Reseña del editor:
"Proximity to the monarch was a vital asset in the struggle for power and influence in medieval and early modern courts. The concept of 'access to the ruler' has therefore grown into a dominant theme in scholarship on pre-modern dynasties. Still, many questions remain concerning the mechanisms of access and their impact on politics. Bringing together new research on European and Asian cases, the ten chapters in this volume focus on the ways in which 'access' was articulated, regulated, negotiated, and performed. By taking into account the full complexity of hierarchies, ceremonial rites, spaces and artefacts that characterized the dynastic court, The Key to Power? forces us to rethink power relations in the late medieval and early modern world.
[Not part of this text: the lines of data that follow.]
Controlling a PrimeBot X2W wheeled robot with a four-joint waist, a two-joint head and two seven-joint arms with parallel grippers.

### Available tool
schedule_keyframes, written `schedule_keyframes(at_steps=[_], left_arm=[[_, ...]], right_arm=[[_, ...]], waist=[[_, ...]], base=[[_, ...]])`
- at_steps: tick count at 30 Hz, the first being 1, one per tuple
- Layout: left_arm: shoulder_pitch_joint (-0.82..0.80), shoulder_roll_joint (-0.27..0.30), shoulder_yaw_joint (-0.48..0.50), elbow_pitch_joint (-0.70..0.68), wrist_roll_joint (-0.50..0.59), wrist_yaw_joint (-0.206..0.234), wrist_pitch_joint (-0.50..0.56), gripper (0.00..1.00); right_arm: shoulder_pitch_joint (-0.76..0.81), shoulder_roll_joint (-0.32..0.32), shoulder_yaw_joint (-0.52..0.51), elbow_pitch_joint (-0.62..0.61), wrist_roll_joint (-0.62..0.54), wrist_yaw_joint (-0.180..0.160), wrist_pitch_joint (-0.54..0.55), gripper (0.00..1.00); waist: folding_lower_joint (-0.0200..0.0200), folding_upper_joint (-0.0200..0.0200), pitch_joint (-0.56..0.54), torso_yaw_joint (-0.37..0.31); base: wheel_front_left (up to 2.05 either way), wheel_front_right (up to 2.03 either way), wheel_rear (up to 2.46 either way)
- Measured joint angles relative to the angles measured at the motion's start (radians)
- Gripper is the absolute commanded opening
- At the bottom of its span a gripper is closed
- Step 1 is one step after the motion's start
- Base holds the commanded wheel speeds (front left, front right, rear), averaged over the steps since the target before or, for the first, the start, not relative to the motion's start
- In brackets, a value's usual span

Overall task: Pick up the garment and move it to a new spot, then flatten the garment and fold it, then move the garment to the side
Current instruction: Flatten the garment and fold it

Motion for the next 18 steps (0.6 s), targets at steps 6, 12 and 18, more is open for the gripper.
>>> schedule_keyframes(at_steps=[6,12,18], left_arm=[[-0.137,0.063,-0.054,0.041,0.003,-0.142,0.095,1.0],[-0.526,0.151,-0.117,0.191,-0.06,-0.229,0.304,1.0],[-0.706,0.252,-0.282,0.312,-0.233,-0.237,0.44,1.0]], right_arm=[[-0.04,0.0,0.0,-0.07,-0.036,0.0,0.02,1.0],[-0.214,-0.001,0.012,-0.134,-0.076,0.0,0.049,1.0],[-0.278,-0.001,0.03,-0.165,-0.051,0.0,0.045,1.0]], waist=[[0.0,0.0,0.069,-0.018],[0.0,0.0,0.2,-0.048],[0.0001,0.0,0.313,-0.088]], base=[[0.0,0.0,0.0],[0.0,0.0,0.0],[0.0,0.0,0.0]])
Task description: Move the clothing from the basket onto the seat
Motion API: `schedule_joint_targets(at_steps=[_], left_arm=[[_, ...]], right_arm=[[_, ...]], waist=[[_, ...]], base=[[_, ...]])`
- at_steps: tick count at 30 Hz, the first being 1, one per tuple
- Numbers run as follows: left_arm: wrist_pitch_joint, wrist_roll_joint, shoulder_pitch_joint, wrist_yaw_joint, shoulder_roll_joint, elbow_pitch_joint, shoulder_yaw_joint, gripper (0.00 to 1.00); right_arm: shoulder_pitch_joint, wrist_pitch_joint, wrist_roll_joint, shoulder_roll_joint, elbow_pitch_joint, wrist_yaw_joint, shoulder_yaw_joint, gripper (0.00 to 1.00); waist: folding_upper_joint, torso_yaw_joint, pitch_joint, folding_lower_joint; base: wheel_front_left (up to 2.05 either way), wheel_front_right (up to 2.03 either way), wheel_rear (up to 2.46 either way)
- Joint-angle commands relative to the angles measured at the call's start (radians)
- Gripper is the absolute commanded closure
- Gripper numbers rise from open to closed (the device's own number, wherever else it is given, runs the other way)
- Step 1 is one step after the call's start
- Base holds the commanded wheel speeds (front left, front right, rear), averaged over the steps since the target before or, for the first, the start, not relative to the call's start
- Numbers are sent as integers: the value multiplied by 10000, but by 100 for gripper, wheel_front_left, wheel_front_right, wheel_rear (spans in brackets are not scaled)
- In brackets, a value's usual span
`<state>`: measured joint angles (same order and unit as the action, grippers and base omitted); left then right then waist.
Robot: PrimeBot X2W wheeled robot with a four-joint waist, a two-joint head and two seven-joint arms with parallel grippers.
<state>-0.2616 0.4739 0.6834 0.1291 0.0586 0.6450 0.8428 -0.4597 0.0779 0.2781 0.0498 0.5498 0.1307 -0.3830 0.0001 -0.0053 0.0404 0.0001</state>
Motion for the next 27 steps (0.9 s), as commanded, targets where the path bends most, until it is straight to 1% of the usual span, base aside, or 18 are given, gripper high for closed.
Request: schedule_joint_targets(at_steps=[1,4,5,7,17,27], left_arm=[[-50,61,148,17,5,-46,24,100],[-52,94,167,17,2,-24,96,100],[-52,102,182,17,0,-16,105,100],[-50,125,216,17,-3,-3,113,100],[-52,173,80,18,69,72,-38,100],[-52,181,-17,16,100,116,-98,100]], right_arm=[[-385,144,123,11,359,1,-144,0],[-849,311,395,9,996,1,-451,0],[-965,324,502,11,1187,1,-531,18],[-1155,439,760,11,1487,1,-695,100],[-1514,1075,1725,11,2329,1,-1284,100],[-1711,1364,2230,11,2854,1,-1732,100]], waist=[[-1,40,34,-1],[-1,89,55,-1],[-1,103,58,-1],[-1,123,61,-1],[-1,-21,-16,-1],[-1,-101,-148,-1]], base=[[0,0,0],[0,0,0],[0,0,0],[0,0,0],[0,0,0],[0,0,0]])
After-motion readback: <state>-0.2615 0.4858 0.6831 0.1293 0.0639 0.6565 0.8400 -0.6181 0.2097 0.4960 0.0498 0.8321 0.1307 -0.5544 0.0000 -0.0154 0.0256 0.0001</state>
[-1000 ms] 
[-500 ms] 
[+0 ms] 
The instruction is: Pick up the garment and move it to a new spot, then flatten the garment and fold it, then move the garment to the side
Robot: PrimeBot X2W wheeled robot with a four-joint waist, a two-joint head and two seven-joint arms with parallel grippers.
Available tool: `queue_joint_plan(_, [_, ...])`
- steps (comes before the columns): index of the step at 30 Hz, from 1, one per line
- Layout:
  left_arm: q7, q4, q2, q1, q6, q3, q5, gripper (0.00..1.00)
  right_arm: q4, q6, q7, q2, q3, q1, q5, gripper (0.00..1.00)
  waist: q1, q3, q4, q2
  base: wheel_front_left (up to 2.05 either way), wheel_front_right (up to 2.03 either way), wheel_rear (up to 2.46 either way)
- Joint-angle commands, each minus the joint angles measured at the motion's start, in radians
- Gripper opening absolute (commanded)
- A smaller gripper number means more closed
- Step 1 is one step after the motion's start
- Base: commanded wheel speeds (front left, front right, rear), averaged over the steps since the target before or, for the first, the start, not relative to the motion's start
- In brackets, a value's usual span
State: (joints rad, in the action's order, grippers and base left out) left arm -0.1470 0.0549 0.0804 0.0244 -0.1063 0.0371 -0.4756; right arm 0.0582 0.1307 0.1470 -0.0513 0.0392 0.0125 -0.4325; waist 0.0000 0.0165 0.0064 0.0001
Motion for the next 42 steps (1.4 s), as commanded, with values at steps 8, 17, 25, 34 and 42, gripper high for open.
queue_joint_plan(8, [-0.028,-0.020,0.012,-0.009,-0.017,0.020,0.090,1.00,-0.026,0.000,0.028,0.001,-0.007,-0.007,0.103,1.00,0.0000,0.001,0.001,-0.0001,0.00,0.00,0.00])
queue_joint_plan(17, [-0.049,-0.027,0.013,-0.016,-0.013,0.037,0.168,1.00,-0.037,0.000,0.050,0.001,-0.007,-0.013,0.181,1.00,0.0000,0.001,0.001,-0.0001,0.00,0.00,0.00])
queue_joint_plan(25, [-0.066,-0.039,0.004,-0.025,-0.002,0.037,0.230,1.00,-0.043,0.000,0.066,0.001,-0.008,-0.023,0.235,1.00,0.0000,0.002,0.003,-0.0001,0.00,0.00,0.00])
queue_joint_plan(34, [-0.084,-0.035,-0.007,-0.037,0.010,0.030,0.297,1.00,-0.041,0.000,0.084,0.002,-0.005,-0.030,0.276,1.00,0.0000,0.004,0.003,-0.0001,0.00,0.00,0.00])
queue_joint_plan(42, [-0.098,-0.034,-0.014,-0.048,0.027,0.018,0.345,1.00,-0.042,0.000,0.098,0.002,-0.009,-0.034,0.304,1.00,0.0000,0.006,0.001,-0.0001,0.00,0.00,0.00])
Contributors are: Christina Antenhofer, Ronald G. Asch, Florence Berland, Mark Hengerer, Neil Murphy, Fabian Persson, Jonathan Spangler, Michael Talbot, Steven Thiry, and Audrey Truschke"--Provided by publisher.
Biografía del autor:
Dries Raeymaekers, Ph.D. (University of Antwerp, 2009) is Assistant Professor of Early Modern History at Radboud University Nijmegen. He has published on Habsburg dynastic politics, including a monograph on the Habsburg Court of Brussels in the early seventeenth century.
Sebastiaan Derks is Head of the Department of Digital Data Management and Researcher at the Huygens Institute for the History of the Netherlands. He has published a number of articles on the Farnese dynasty in sixteenth-century Europe.